Human-AI collaboration: is it better when the human is asleep at the wheel?

Author

Jason Collins

Published

December 5, 2024

In his book Co-Intelligence: Living and Working with AI, Ethan Mollick describes an experiment by Fabrizio Dell’Acqua:

In a different paper, Fabrizio Dell’Acqua shows why relying too much on AI can backfire. He found that recruiters who used high-quality AI became lazy, careless, and less skilled in their own judgment. They missed out on some brilliant applicants and made worse decisions than recruiters who used low-quality AI or no AI at all.
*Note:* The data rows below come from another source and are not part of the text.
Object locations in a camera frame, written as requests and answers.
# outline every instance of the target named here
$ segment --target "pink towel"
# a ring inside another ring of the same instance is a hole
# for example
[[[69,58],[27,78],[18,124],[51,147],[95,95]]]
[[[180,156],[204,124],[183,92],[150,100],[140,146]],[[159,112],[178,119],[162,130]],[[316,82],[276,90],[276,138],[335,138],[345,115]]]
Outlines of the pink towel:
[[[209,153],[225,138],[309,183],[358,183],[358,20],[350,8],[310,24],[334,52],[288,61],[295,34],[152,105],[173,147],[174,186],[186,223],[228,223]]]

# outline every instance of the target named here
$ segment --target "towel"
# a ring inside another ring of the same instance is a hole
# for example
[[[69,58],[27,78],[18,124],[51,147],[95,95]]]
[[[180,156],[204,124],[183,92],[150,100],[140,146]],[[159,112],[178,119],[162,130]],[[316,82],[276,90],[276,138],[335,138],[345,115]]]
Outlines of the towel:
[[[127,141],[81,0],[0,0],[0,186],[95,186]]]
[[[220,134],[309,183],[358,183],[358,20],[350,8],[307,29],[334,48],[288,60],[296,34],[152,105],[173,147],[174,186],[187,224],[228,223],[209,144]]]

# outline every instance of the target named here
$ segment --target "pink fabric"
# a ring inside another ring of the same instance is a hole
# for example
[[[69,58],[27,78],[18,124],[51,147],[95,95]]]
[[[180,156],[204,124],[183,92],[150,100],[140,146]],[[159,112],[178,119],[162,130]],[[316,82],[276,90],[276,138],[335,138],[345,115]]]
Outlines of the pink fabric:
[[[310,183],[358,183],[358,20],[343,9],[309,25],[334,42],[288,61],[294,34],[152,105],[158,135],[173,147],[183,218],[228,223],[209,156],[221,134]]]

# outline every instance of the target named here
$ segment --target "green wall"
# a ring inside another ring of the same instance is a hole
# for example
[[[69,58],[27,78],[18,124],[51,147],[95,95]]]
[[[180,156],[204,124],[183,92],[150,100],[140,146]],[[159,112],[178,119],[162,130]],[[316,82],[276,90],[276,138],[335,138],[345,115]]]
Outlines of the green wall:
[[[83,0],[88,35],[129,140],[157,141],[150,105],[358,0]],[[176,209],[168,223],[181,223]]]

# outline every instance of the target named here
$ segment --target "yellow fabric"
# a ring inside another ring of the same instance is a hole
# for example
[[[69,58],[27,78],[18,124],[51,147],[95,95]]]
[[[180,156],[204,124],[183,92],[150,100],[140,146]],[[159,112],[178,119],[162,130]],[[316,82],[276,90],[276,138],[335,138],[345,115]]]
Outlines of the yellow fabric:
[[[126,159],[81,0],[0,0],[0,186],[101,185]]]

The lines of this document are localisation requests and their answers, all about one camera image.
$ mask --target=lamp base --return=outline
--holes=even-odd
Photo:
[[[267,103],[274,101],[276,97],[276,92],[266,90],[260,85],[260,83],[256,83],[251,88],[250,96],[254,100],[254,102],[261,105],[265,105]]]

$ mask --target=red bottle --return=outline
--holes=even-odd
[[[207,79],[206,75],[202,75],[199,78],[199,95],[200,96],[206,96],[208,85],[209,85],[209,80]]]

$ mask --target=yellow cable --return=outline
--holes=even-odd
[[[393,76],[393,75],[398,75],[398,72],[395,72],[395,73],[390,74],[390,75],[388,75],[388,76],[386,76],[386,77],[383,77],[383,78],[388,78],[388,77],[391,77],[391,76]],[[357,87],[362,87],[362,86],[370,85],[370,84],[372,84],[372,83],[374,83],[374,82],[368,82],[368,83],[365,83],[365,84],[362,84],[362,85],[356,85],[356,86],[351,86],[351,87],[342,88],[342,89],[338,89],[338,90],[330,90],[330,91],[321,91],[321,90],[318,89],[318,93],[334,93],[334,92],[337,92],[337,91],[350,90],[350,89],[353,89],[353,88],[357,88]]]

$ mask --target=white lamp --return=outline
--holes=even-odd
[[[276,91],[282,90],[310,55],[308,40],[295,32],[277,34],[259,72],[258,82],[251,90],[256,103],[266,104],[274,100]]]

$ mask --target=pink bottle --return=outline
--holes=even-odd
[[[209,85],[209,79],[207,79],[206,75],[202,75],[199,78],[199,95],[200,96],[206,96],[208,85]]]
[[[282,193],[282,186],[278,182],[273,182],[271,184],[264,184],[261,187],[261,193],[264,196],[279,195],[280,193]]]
He hired 181 professional recruiters and gave them a tricky task: to evaluate 44 job applications based on their math ability. The data came from an international test of adult skills, so the math scores were not obvious from the résumés. Recruiters were given different levels of AI assistance: some had good or bad AI support, and some had none. He measured how accurate, how fast, how hardworking, and how confident they were.

Recruiters with higher-quality AI were worse than recruiters with lower-quality AI. They spent less time and effort on each résumé, and blindly followed the AI recommendations. They also did not improve over time. On the other hand, recruiters with lower-quality AI were more alert, more critical, and more independent. They improved their interaction with the AI and their own skills. Dell’Acqua developed a mathematical model to explain the trade-off between AI quality and human effort. When the AI is very good, humans have no reason to work hard and pay attention. They let the AI take over instead of using it as a tool, which can hurt human learning, skill development, and productivity. He called this “falling asleep at the wheel.”

What are the costs of falling asleep at the wheel? We can get a better sense from the as yet unpublished working paper. (I expect it will be published somewhere reasonably prestigious before too long.)

The “bad AI” had an accuracy of 75%. The “good AI” had an accuracy of 85%. What was the accuracy of the recruiters? My reading of Table 4 of the paper is that, without any AI support, the recruiters had 72.3% accuracy. With the bad AI that was 75.4%, and with good AI was 74.4%. So on the raw outcome, about the same across all three treatments. (I’ve based these calculations on the assumption that the results come from a linear regression for columns (1) and (2). The author could have used a logistic regression given the binary dependent variable, but the magnitude of the coefficients suggests that isn’t the case.)

But think about what we could achieve if we just eliminated the recruiters. The recruiters with the bad AI add nothing. Their deviations from the AI recommendations are a wash. The recruiters with the good AI intervene enough to degrade the performance from 85% to 74%. If anything, the recruiters with the bad AI aren’t asleep enough! If they didn’t do a thing, they’d get 85% accuracy. Instead of thinking about getting recruiters to pay attention, we should remove them from simple prediction tasks like this.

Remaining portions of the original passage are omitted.